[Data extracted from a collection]
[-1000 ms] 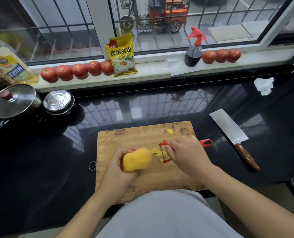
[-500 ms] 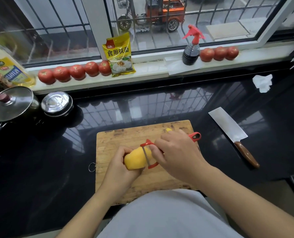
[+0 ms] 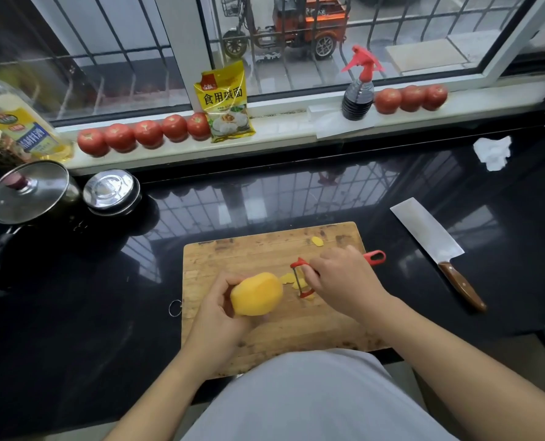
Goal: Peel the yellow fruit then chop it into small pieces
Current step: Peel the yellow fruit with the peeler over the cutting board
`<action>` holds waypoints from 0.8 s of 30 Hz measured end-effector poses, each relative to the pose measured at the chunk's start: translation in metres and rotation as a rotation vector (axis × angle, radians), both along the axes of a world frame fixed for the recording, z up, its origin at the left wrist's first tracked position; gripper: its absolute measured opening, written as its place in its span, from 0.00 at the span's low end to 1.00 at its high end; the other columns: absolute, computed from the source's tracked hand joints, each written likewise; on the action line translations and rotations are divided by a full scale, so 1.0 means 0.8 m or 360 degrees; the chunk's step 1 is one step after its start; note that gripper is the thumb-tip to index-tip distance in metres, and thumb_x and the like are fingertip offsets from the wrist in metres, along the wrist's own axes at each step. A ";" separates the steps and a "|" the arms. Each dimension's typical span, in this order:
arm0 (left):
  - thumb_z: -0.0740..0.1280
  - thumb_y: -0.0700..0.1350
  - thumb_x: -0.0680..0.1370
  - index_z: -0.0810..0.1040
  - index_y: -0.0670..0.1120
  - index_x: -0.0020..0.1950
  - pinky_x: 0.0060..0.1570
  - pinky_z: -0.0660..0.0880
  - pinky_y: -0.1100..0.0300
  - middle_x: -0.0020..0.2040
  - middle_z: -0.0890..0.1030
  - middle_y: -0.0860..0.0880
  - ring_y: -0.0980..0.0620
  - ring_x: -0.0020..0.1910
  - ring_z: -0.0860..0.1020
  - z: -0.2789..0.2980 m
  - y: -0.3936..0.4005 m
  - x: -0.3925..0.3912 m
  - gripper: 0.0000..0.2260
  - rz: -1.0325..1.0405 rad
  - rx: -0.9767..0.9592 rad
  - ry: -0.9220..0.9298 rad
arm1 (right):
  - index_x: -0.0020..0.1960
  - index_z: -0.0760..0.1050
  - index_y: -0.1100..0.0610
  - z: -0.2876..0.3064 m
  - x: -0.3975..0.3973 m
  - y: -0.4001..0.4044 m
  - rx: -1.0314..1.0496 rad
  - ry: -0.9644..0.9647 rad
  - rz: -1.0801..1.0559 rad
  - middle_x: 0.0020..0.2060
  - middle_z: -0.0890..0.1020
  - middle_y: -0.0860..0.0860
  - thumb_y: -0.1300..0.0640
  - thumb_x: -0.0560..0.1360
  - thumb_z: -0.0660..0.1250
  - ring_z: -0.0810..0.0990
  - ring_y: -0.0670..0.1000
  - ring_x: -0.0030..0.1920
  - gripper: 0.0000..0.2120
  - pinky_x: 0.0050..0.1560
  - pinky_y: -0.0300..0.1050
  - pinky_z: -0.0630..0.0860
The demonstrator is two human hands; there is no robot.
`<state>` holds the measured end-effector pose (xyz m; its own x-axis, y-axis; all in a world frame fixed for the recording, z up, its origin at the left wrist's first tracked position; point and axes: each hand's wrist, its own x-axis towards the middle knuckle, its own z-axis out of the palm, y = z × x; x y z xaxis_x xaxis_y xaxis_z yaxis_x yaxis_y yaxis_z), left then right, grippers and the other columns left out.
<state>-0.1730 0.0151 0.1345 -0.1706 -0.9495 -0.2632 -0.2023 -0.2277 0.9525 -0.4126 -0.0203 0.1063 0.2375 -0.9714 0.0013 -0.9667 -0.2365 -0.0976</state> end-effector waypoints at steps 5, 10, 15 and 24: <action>0.80 0.39 0.69 0.76 0.51 0.60 0.46 0.80 0.64 0.52 0.81 0.62 0.62 0.49 0.80 0.005 -0.005 -0.003 0.24 0.0083 0.0082 0.0094 | 0.36 0.69 0.48 -0.017 -0.019 0.004 0.0073 0.0043 -0.0283 0.32 0.75 0.44 0.42 0.84 0.46 0.72 0.49 0.34 0.24 0.43 0.48 0.69; 0.80 0.36 0.71 0.77 0.58 0.63 0.43 0.80 0.65 0.57 0.78 0.61 0.61 0.52 0.80 0.004 -0.002 -0.007 0.27 0.0062 0.0062 -0.0009 | 0.34 0.67 0.48 -0.005 -0.018 0.006 0.0021 -0.0033 -0.0285 0.29 0.73 0.44 0.41 0.84 0.45 0.70 0.47 0.32 0.25 0.42 0.47 0.68; 0.80 0.36 0.71 0.79 0.59 0.61 0.48 0.75 0.72 0.59 0.79 0.60 0.68 0.55 0.76 0.003 0.001 -0.012 0.26 -0.0037 -0.0100 -0.0232 | 0.31 0.62 0.48 0.024 -0.009 0.012 -0.0134 -0.0276 -0.0133 0.26 0.68 0.43 0.45 0.84 0.51 0.67 0.46 0.29 0.24 0.40 0.46 0.65; 0.82 0.44 0.71 0.71 0.66 0.63 0.53 0.71 0.76 0.58 0.79 0.64 0.69 0.59 0.75 0.005 0.003 -0.021 0.31 -0.0075 -0.0509 -0.0537 | 0.34 0.73 0.51 0.070 0.055 0.038 -0.0359 -0.0135 0.0083 0.28 0.71 0.45 0.46 0.83 0.54 0.67 0.49 0.31 0.21 0.41 0.46 0.66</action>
<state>-0.1895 0.0178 0.1388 -0.1709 -0.9853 -0.0065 -0.5161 0.0839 0.8524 -0.3683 0.0102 0.1621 0.2772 -0.9306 0.2392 -0.9432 -0.3110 -0.1170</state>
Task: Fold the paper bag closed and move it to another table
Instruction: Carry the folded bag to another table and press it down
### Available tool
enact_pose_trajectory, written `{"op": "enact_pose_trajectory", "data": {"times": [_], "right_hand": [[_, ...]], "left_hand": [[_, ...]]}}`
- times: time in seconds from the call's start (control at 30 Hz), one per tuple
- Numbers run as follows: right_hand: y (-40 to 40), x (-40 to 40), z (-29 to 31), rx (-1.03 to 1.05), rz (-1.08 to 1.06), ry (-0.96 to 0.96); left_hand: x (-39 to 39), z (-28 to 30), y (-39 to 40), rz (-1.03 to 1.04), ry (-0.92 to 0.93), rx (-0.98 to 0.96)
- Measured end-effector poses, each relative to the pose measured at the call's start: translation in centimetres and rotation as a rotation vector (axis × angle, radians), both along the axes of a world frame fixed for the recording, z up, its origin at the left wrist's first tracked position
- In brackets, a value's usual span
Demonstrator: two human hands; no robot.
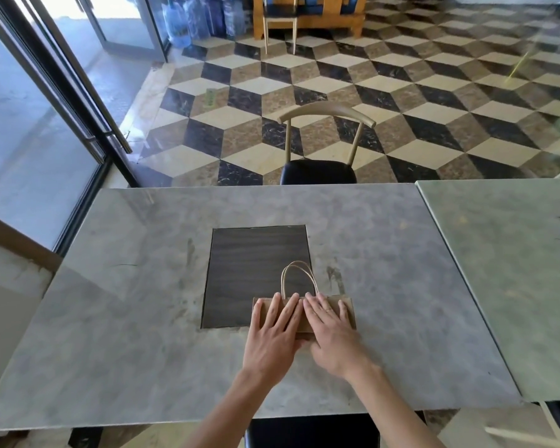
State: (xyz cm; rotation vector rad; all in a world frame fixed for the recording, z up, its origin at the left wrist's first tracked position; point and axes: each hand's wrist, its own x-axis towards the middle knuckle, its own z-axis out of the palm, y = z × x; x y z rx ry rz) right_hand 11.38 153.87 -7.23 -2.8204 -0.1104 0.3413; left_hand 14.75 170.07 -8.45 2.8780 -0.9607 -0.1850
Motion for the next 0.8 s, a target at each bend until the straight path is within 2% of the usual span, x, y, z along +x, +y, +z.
{"op": "enact_pose_trajectory", "data": {"times": [0.2, 0.43, 0.67, 0.8], "right_hand": [[0.8, -1.7, -1.2, -0.135, 0.008, -0.108], [1.3, -1.8, -2.2, -0.189, -0.019, -0.067], [1.9, -2.3, -1.4, -0.157, -0.116, -0.027], [2.3, -2.4, -1.3, -0.156, -0.128, 0.008]], "left_hand": [[-0.7, -0.7, 0.3, -0.036, -0.027, -0.012], [-0.6, -0.9, 0.1, 0.0, -0.014, 0.013], [-3.9, -1.1, -0.4, 0.146, 0.017, 0.055], [-4.3, -0.8, -0.5, 0.147, 0.012, 0.096]]}}
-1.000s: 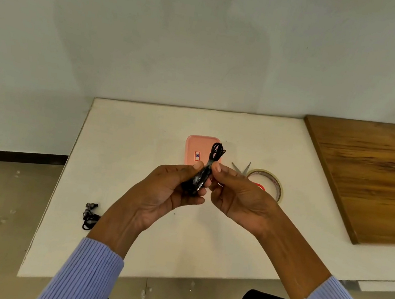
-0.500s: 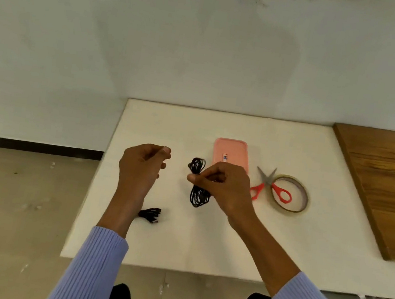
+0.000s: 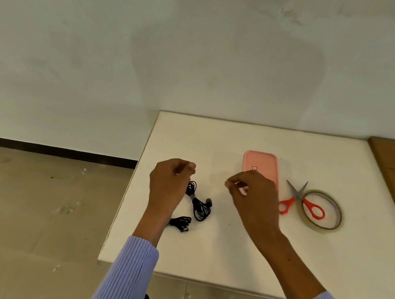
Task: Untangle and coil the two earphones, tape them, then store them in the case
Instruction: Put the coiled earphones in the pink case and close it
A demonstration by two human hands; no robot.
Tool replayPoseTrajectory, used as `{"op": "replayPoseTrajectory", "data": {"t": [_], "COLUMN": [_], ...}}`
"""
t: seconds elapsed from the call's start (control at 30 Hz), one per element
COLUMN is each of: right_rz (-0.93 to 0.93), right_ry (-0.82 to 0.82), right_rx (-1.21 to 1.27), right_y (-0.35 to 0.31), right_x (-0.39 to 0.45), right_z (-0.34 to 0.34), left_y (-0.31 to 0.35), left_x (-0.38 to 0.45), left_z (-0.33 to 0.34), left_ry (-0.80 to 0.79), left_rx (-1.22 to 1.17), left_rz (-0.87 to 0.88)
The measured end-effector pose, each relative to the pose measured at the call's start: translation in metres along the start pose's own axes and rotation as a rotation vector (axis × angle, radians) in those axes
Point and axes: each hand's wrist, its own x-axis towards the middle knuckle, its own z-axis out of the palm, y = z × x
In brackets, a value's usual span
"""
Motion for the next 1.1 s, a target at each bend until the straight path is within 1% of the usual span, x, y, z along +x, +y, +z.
{"op": "replayPoseTrajectory", "data": {"t": [0.1,0.17,0.27,0.37,0.47,0.53,0.63,0.87,1.0,1.1], "right_rz": [-0.015,0.010,-0.009,-0.062,-0.166,-0.221,-0.314,-0.302,-0.313,-0.332], "right_ry": [0.024,-0.036,-0.179,-0.227,-0.152,-0.103,-0.071,-0.141,-0.133,-0.086], "right_rx": [-0.203,-0.304,-0.406,-0.458,-0.484,-0.513,-0.535,-0.583,-0.565,-0.538], "right_y": [0.016,0.024,0.031,0.032,0.031,0.035,0.039,0.037,0.036,0.034], "right_x": [0.005,0.005,0.000,-0.013,-0.039,-0.054,-0.065,-0.069,-0.067,-0.064], "right_z": [-0.015,-0.016,-0.014,-0.015,-0.016,-0.012,-0.007,-0.002,-0.002,-0.007], "left_y": [0.004,0.007,0.007,0.005,0.003,-0.001,-0.004,-0.011,-0.012,-0.011], "left_x": [-0.006,-0.014,-0.028,-0.036,-0.038,-0.038,-0.043,-0.035,-0.033,-0.032], "left_z": [0.014,0.027,0.047,0.057,0.057,0.056,0.057,0.056,0.054,0.054], "left_ry": [-0.055,-0.112,-0.224,-0.323,-0.359,-0.387,-0.403,-0.411,-0.443,-0.451], "left_rx": [-0.009,-0.014,0.001,-0.033,-0.079,-0.105,-0.133,-0.291,-0.283,-0.292], "left_rz": [-0.006,-0.016,-0.032,-0.115,-0.215,-0.257,-0.302,-0.438,-0.429,-0.441]}}
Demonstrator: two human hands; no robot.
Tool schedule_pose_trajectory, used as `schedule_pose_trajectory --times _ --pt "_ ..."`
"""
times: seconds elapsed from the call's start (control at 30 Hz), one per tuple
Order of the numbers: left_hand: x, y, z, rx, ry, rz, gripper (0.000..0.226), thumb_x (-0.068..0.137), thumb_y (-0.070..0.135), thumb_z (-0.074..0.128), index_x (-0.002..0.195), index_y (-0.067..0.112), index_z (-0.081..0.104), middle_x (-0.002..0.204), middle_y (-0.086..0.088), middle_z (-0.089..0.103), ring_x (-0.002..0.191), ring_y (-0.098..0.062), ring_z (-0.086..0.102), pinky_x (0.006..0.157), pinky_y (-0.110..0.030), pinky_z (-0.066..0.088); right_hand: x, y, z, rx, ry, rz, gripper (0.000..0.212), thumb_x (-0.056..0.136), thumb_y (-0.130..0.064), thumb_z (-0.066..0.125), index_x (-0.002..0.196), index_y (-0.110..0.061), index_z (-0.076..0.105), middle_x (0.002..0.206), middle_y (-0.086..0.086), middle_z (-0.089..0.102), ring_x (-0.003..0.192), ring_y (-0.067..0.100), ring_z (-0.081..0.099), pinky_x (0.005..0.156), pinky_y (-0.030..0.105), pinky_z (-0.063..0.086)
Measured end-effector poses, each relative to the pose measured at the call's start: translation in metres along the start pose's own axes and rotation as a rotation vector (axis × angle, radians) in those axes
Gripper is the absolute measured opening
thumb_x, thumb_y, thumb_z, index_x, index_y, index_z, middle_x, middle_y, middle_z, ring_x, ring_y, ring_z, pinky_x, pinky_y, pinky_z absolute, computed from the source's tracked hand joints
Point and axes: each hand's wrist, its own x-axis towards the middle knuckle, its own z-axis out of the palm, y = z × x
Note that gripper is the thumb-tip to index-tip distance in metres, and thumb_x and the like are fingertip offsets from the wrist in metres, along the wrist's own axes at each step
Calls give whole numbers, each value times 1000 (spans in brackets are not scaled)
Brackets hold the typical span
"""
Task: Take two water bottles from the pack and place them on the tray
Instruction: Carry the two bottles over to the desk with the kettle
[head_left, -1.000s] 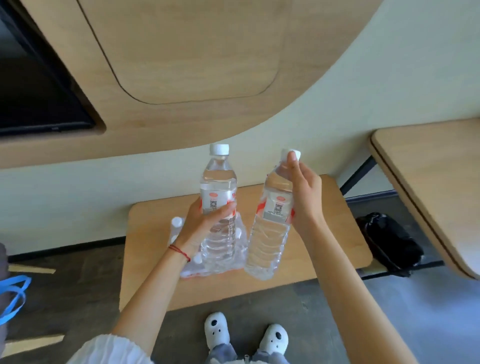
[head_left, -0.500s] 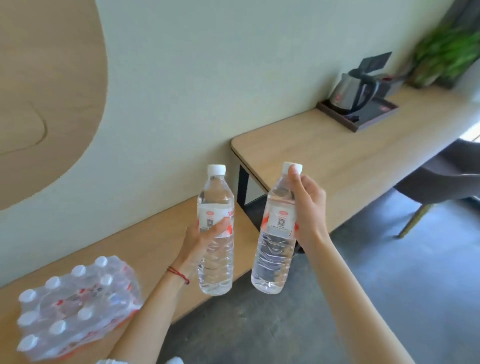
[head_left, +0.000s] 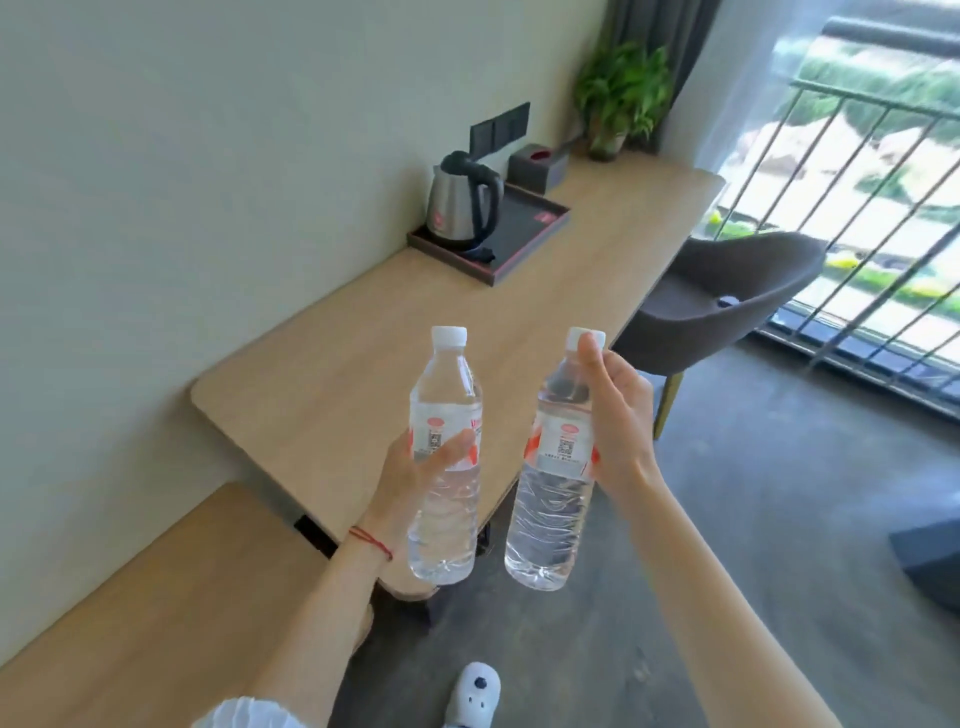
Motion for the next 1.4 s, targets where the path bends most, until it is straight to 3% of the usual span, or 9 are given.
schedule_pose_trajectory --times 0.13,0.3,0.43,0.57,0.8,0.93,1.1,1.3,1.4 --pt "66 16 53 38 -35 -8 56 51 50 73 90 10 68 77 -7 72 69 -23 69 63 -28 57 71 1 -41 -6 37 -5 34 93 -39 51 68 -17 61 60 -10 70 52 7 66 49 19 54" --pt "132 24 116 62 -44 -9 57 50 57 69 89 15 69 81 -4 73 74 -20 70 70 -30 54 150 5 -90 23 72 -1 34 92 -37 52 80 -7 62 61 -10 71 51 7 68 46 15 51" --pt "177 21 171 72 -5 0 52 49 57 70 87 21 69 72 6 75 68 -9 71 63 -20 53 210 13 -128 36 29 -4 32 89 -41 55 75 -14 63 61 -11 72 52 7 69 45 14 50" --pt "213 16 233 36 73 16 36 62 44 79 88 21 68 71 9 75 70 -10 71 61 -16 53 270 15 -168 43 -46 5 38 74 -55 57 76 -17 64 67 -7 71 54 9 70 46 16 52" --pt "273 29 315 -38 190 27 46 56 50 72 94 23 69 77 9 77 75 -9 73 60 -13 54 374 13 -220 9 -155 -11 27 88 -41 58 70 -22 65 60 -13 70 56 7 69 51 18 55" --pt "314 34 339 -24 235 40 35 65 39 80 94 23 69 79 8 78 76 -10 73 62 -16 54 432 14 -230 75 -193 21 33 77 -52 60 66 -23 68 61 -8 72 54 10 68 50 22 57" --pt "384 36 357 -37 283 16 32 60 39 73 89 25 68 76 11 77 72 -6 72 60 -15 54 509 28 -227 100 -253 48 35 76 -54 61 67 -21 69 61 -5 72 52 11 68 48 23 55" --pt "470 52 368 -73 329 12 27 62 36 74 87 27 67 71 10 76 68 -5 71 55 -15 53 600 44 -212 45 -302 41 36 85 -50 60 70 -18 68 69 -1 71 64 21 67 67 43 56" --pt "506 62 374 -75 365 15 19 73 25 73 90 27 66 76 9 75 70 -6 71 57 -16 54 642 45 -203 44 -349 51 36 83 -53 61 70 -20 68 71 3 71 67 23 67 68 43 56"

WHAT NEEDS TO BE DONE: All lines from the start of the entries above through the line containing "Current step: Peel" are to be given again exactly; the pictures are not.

EXERCISE ANSWER:
[-1000 ms] 
[-500 ms] 
[+0 ms] 
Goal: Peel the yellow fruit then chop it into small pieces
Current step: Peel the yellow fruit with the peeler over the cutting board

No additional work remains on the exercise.